On Mon, 17 Jan 2011 10:09:13 -0800 (PST)
Artyom <artyomtnk_at_[hidden]> wrote:

>> I've done some research, and it looks like it would require little
>> effort to create an os::string_t type that uses the current locale,
>> and assume all raw std::strings that contain eight-bit values are
>> coded in that instead.
>>
>> Design-wise, ascii_t would need to change slightly after this, to
>> throw on anything that can't fit into a *seven*-bit value, rather
>> than eight-bit. I'll add the default-character option to both types
>> as well, and maybe make other improvements as I have time.
>
> Unfortunately this is not the correct approach as well.
>
> For example why do you think it is safe to pass ASCII subset of utf-8
> to current non-utf-8 locale?
>
> For example Shift-JIS that is in use on Windows/ANSI API has different
> subset in 0-127 range - it is not ASCII!

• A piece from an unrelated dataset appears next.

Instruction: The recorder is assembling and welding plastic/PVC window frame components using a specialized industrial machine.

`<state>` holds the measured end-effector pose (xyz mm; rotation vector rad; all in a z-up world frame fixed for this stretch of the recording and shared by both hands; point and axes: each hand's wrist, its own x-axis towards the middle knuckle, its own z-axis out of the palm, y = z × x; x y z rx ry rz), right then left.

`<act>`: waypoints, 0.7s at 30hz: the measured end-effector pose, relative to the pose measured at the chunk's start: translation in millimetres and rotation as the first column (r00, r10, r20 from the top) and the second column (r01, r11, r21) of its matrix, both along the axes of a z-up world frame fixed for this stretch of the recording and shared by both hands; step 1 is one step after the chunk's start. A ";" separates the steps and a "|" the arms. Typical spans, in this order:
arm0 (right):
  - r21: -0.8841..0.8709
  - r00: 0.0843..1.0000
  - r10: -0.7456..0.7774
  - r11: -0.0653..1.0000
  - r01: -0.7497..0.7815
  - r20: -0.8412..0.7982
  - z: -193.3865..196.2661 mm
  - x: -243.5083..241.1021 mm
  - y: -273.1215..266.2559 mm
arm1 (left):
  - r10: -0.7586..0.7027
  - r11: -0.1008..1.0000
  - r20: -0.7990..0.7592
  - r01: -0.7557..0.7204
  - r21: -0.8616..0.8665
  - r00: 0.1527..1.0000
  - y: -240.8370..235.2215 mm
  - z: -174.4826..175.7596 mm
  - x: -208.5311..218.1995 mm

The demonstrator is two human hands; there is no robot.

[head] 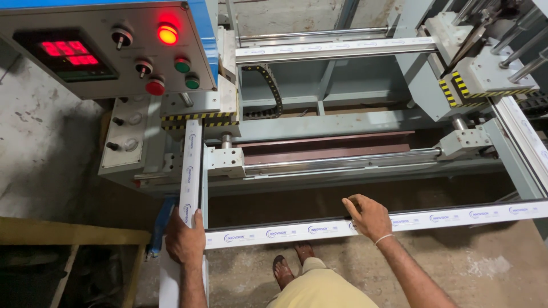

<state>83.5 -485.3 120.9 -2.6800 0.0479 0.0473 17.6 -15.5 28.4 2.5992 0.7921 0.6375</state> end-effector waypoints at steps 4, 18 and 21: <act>-0.017 1.000 0.003 1.000 -0.004 -0.012 -0.5 1.6 0.2 | 0.026 0.999 -0.004 -0.026 0.033 1.000 -5.1 11.3 0.1; -0.059 0.995 -0.027 0.998 0.021 -0.101 -4.3 4.4 0.1 | 0.069 0.997 0.058 -0.071 0.043 0.996 -3.7 3.0 1.4; -0.070 0.990 -0.045 0.997 0.036 -0.132 -3.7 4.9 0.1 | 0.062 0.992 0.098 -0.072 0.104 0.993 -5.9 10.0 1.9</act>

Ah, I wasn't aware that there were character sets that redefined
0..127. That does change things a bit.

> Also if you want to use std::codecvt facet...
> Don't relay on them unless you know where they come from!
>
> 1. By default they are noop - in the default C locale
>
> 2. Under most compilers they are not implemented properly. [...]

I was planning to use MultiByteToWideChar and its opposite under
Windows (which presumably would know how to translate its own code
pages), and mbsrtowcs and its ilk under POSIX systems (which apparently
have been well-implemented for at least seven versions under glibc [1],
though I can't tell whether eglibc -- the fork that Ubuntu uses -- has
the same level of capabilities).

[1]: <http://www.cl.cam.ac.uk/~mgk25/unicode.html>

> Bottom lines don't relate on "current locale" :-)

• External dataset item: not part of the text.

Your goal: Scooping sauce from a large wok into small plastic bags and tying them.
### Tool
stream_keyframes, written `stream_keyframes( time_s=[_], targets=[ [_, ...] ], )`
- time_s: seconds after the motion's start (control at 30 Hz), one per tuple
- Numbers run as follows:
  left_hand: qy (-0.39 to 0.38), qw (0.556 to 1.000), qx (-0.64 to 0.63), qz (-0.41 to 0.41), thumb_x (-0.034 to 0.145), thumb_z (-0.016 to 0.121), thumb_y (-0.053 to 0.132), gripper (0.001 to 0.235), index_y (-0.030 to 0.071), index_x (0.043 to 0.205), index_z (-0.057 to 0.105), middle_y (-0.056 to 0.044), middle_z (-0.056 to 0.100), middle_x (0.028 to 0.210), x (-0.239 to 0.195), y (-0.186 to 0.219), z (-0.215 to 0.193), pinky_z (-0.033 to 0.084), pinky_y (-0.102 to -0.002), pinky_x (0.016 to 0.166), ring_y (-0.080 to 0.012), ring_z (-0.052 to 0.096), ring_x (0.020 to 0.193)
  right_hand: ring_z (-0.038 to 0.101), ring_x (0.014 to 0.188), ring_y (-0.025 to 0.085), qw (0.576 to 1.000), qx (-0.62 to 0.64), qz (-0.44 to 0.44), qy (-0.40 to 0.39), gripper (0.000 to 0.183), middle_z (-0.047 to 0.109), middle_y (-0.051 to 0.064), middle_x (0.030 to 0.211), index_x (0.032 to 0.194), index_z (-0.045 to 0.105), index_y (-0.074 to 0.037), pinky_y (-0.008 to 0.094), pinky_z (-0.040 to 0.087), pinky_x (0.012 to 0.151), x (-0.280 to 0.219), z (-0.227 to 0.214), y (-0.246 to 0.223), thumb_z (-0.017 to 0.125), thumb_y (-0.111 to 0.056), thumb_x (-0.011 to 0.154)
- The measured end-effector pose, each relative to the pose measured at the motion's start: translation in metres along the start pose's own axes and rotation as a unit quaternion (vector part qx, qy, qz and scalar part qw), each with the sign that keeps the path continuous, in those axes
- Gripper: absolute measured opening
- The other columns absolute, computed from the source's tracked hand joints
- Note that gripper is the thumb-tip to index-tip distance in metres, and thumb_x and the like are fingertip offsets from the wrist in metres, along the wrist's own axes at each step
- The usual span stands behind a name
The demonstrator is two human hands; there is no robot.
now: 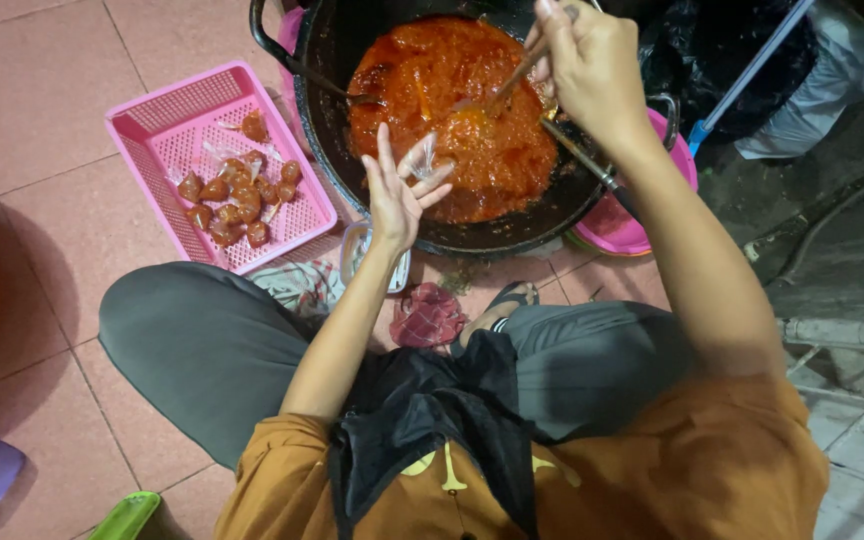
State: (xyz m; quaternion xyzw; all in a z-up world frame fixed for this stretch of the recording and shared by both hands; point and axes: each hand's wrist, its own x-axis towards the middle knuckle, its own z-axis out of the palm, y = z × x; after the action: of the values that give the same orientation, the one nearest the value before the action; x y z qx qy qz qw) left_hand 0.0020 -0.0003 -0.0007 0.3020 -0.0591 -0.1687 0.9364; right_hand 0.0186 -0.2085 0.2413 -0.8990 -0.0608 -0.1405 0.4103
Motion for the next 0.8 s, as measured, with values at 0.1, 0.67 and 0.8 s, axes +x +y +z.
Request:
stream_keyframes(
  time_s=[0.1,0.67,0.8],
  targets=[
    [0.006,1.0,0.011,-0.002,0.096,0.021,0.077,0.082,0.038,0.164,-0.005,-0.018,0.043,0.161,0.0,0.001,-0.001,0.058,-0.052,0.097,-0.0419,0.066,0.122,0.066,0.059,0.007,0.999,-0.029,-0.046,-0.005,0.039,0.067,0.003,0.068,0.096,0.071,0.0,0.024,0.051,0.053,-0.004,0.01,-0.002,0.053,-0.026,0.119],
    [0.024,0.995,0.072,-0.071,0.096,0.019,0.075,0.085,0.029,0.166,0.003,-0.022,0.051,0.156,0.014,0.026,-0.015,0.066,-0.045,0.081,-0.0394,0.074,0.107,0.072,0.087,0.029,0.946,-0.139,-0.265,-0.124,0.019,0.073,0.015,0.101,0.112,0.073,-0.001,0.038,0.059,0.078,-0.069,0.008,-0.002,0.066,-0.017,0.107],
    [0.025,0.995,0.064,-0.072,0.097,0.02,0.075,0.087,0.025,0.167,0.009,-0.021,0.054,0.153,0.019,0.037,-0.022,0.066,-0.044,0.08,-0.0389,0.075,0.106,0.072,0.093,0.029,0.96,-0.123,-0.246,-0.044,0.016,0.072,0.014,0.106,0.114,0.071,0.0,0.037,0.059,0.084,-0.088,-0.016,0.006,0.062,-0.013,0.112]
  ],
)
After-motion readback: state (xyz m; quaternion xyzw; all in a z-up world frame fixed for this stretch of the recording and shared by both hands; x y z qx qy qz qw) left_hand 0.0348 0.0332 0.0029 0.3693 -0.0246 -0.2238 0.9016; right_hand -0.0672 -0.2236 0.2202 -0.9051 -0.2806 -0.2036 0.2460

I hadn't wanted to add a dependency on ICU or iconv either. Though I may
end up having to for the program I'm currently developing, on at least
some platforms.

> [...] I would strongly recommend to read the answer of Pavel
> Radzivilovsky on Stackoverflow:
>
> http://stackoverflow.com/questions/1049947/should-utf-16-be-considered-harmful/1855375#1855375
>
> And he is hard-core-windows-programmer, designer, architext and
> developer and still he had chosen UTF-8!

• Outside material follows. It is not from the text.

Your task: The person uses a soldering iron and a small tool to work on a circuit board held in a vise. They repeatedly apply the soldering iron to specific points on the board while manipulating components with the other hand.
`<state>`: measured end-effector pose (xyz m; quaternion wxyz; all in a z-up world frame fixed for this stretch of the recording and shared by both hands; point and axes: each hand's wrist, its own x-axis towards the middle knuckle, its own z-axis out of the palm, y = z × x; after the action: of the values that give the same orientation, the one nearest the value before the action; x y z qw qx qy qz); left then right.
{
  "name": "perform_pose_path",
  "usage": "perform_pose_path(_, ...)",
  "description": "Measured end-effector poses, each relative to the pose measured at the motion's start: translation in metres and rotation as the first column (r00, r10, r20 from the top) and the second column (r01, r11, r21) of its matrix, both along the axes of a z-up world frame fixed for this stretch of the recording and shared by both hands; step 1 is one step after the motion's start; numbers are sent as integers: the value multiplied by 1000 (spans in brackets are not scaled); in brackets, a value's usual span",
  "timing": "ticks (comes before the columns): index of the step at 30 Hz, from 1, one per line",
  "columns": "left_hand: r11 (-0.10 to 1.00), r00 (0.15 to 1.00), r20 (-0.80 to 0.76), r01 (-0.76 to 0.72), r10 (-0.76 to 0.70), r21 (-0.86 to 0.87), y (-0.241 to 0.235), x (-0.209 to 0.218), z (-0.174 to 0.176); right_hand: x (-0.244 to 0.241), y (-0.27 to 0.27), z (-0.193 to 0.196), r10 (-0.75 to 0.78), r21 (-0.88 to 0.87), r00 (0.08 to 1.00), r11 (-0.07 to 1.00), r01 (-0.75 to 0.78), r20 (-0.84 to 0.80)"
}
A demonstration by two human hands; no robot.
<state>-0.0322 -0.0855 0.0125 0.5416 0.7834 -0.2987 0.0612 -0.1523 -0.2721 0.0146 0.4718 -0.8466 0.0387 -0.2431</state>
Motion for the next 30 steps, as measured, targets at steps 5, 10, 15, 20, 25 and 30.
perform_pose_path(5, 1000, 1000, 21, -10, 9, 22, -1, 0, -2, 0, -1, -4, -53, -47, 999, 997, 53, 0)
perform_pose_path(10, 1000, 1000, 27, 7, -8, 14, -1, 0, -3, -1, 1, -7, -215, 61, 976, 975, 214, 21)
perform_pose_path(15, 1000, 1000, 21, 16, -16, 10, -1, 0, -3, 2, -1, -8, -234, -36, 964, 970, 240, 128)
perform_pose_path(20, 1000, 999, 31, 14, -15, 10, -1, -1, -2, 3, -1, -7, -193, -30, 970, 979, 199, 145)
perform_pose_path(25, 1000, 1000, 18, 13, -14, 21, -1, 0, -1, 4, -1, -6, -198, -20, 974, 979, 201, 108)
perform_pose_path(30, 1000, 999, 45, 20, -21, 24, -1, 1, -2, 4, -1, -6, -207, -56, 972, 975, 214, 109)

Thanks, I'm familiar with it. In fact, reading that was one of the
reasons that I started developing the utf*_t classes, so that I *could*
keep strings in UTF-8 while still keeping track of the ones that aren't.

> The problem that the issue is so completated that making it absolutly
> general and on the other hand right is only one - decide what you are
> working with and stick with it.
>
> In CppCMS project I work with (and I developed Boost.Locale because
> of it) I stick by default with UTF-8 and use plain std::string -
> works like a charm.

To each his own. :-)

> Invening "special unicode strings or storage" does not improve
> anybody's understanding of Unicode neither improve its handing.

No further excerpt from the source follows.